En plena temporada electoral y mundialista, Enrique Peña Nieto firmó decretos que modifican los estatus de veda que existen en 300 cuencas hidrológicas de 20 estados del país, lo que permitirá a empresas transnacionales la explotación de estos mantos acuíferos, mismos que concentran 55 por ciento de las aguas de lagos y ríos de todo el territorio nacional.

Los permisos fueron levantados con los decretos de reservas de agua que se publicaron hace 10 días por el gobierno federal, lo que significa que el líquido fue concesionado por los próximos 50 años para ser utilizado con fines lucrativos, ya sea privatizando directamente el manejo del agua en organismos operadores empresariales, municipales o entregando concesiones de agua para las distintas industrias extractivas del país, como la minería, los hidrocarburos o el turismo.

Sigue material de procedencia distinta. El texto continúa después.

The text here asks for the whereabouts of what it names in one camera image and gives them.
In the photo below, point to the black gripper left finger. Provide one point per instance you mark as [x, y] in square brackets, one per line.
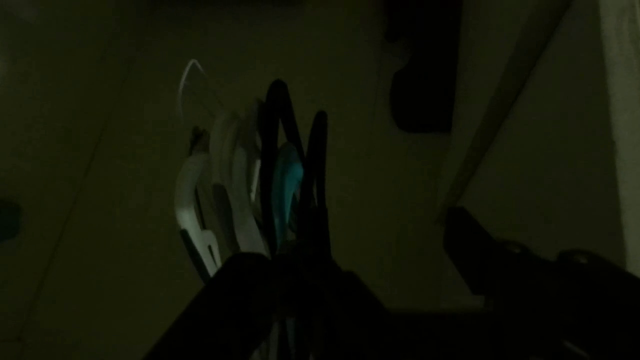
[267, 313]

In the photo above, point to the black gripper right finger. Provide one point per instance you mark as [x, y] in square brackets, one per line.
[533, 287]

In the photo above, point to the dark hanging object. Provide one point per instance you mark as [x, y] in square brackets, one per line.
[422, 66]

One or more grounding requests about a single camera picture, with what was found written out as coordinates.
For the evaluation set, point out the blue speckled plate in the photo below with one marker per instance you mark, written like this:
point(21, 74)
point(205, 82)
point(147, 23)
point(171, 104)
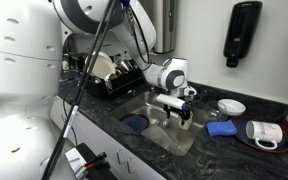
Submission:
point(134, 123)

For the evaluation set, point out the black countertop appliance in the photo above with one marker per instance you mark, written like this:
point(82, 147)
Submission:
point(77, 61)

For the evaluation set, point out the steel paper towel dispenser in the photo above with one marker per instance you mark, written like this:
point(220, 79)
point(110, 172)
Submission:
point(165, 26)

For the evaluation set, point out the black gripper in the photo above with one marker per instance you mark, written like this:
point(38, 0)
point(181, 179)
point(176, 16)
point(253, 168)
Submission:
point(179, 109)

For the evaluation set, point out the black wall soap dispenser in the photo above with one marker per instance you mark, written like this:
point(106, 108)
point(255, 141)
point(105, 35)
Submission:
point(242, 30)

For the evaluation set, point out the metal pot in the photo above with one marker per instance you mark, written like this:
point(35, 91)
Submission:
point(125, 65)

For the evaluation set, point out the dark blue plate gold rim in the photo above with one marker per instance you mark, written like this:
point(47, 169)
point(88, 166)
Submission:
point(240, 133)

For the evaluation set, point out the white base cabinet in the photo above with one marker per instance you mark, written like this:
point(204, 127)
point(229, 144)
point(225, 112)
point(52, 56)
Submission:
point(97, 143)

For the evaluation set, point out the clear plastic container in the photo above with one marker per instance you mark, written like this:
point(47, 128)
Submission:
point(157, 136)

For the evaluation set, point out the white paper sheet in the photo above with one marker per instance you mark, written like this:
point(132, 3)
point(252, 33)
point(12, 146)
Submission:
point(74, 163)

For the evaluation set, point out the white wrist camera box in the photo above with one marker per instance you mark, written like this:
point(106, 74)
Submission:
point(170, 101)

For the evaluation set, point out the white mug with print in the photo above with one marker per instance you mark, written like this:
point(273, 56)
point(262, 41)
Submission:
point(267, 130)

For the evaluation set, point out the white bowl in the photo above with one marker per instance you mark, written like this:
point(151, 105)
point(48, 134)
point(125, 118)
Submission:
point(232, 107)

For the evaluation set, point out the blue sponge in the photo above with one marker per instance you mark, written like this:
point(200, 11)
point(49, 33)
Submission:
point(221, 128)

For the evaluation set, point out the stainless steel sink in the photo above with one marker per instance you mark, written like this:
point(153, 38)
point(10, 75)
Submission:
point(140, 106)

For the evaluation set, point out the metal sink drain strainer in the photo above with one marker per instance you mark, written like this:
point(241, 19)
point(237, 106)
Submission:
point(165, 124)

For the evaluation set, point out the black dish rack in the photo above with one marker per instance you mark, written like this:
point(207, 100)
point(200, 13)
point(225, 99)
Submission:
point(120, 85)

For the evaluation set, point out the large white plate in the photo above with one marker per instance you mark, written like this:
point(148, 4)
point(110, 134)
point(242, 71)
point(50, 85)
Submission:
point(104, 66)

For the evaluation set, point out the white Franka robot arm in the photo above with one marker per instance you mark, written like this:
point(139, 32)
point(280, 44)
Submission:
point(20, 66)

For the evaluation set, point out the clear drinking glass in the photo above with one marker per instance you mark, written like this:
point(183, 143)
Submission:
point(212, 113)

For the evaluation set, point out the plain white mug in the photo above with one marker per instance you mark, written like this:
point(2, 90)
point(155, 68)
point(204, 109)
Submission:
point(185, 126)

Según los permisos firmados, se favorece el “uso doméstico y público urbano” del recurso natural para que los gobiernos locales que tienen concesionado el uso de agua potable hagan cesiones a la iniciativa privada, tal y como ya está autorizado en lugares como Veracruz, Puebla o Saltillo.

Además, con estos decretos se favorecen los trasvases de agua a gran escala diseñados en varios megaproyectos hidráulicos, como el sistema Cutzmala del Estado de México; el Monterrey VI (que prevé el trasvase del agua del río Pánuco a Monterrey) o la presa y el acueducto de El Zapotillo, que busca hacer un trasvase de las aguas del río Verde de Los Altos de Jalisco al complejo industrial de Guanajuato.

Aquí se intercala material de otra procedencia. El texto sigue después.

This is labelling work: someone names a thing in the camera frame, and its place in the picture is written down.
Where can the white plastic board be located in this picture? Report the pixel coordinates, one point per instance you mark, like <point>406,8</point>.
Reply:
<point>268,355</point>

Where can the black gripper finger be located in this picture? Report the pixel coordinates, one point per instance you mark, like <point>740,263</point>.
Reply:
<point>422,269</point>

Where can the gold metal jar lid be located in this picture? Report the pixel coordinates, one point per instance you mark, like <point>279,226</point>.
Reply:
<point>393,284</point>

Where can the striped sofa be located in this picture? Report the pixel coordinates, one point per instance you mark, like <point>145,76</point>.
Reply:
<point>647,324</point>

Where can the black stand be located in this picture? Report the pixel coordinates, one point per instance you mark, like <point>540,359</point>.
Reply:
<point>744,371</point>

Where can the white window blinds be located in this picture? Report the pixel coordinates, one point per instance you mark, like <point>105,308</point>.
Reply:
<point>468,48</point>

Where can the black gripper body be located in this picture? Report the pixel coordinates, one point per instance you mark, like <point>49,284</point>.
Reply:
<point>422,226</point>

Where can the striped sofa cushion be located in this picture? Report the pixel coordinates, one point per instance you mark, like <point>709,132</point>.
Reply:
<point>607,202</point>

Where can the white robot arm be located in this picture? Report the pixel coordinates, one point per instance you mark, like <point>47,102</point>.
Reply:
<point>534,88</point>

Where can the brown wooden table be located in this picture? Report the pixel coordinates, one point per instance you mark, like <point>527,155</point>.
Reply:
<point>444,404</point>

Estos trasvases, además, son uno de los casos más evidentes de despojos de bienes comunes, pues se les quita el agua de las comunidades indígenas o agrarias, para llevarla a grandes áreas urbanas.

La coalición Agua para Todos advirtió que los decretos de levantamiento de veda también podrían poner en riesgo hasta 50 mil concesiones sin título actualizado o vigente en comunidades indígenas o núcleos agrarios, quienes tenían “las dotaciones de líquido por decreto presidencial, pero esta figura cambió en la ley de Aguas Nacionales y no las renovaron”.

Para hacer un poco más “legítima” su decisión, Peña se hizo acompañar durante la firma del decreto por una organización no gubernamental internacional, World Wildlife Fund, la cual aplaudió la decisión del mandatario. Su presidente en México, Jorge Rickards, declaró que “estos decretos representan una visión de futuro que evitará la grave sobre explotación, contaminación y escasez que vivimos en muchos otros ríos del país”.

Mientras tanto, la coalición Agua para Todos ha declarado que los decretos “van a permitir a la Comisión Nacional del Agua (Conagua) garantizar los volúmenes de agua que están exigiendo las empresas mineras, petroleras y privatizadoras de sistemas urbanos de agua, a costa de los derechos de los pueblos indígenas, núcleos agrarios, comunidades rurales y los sectores populares urbanos”.